In town last week for an industry conference initiated by Los Angeles Mayor Antonio Villaraigosa, Tauzin, president of the Pharmaceutical Research and Manufacturers of America, had high on his mind an array of legislative and regulatory proposals back in Washington D.C. that he believes could weaken incentives for innovative drug discovery, and adversely impact companies like one of this region’s largest employers.


Thousand Oaks-based Amgen, whose Chief Executive Kevin Sharer is PhRMA’s chairman this year, has been under fire on a number of fronts, from tougher Food & Drug Administration-required safety warnings on its top-selling anemia drugs Epogen and Aranesp, to efforts by legislators and regulators to cut Medicare reimbursement for those same products.

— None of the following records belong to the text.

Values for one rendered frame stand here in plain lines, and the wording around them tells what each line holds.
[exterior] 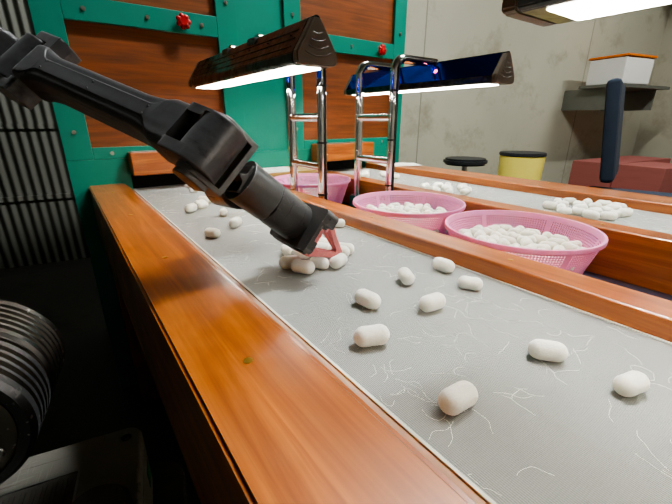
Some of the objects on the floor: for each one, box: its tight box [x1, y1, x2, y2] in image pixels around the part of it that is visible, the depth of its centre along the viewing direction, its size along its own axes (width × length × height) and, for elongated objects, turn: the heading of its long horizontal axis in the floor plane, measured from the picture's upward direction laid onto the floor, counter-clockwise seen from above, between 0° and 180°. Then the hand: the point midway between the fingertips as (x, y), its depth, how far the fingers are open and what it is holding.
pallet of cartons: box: [568, 156, 672, 193], centre depth 431 cm, size 140×98×51 cm
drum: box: [498, 151, 547, 181], centre depth 363 cm, size 42×42×66 cm
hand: (336, 252), depth 58 cm, fingers closed

Last week, a Senate committee approved a pathway for generic drugmakers to begin competing with brand name players like Amgen. As a bone to the industry, the Senate version of the bill whose cosponsors include Hillary Clinton (D-New York) and Orrin Hatch (R-Utah) does give biotech companies an additional 12 years of patent protection following FDA approval before generics can market a cheaper version.


Of concern to Tauzin: the House version of the bill currently includes no such patent extension. He argues such protections are essential incentives for innovation. Biotech drugs in particular tend to eat up 10 to 15 years of their 20-year patent protection just gaining FDA approval, thus giving a company only a short time to get its investment back. Tauzin believes that a longer timeline could moderate prices and diffuse criticism of the industry.


He’s also wary of single-payer health proposals that could lock certain drugs out of the U.S. market. Tauzin notes that he likely would have died had he been living in the United Kingdom when he was diagnosed with cancer in 2004, because the drug that saved him, Genentech’s Avastin, still is not listed in that country’s government-regulated formulary.


“Innovation doesn’t happen in a vacuum,” said Tauzin. “Seventy percent of all new drugs are discovered in the United States. If we don’t have support from government, this country’s drug discovery industry could end up as weak as Europe’s.”


While Los Angeles’ biotech industry often plays second fiddle to better known hubs in Silicon Valley and San Diego, Tauzin notes that Los Angeles-Orange County is second only to Silicon Valley in the economic impact of its biomedical industry $1.5 billion according to a Milken Institute report.


“Of course, at $7.7 billion Silicon Valley is much farther ahead, but that need not be with the proper support here,” Tauzin said.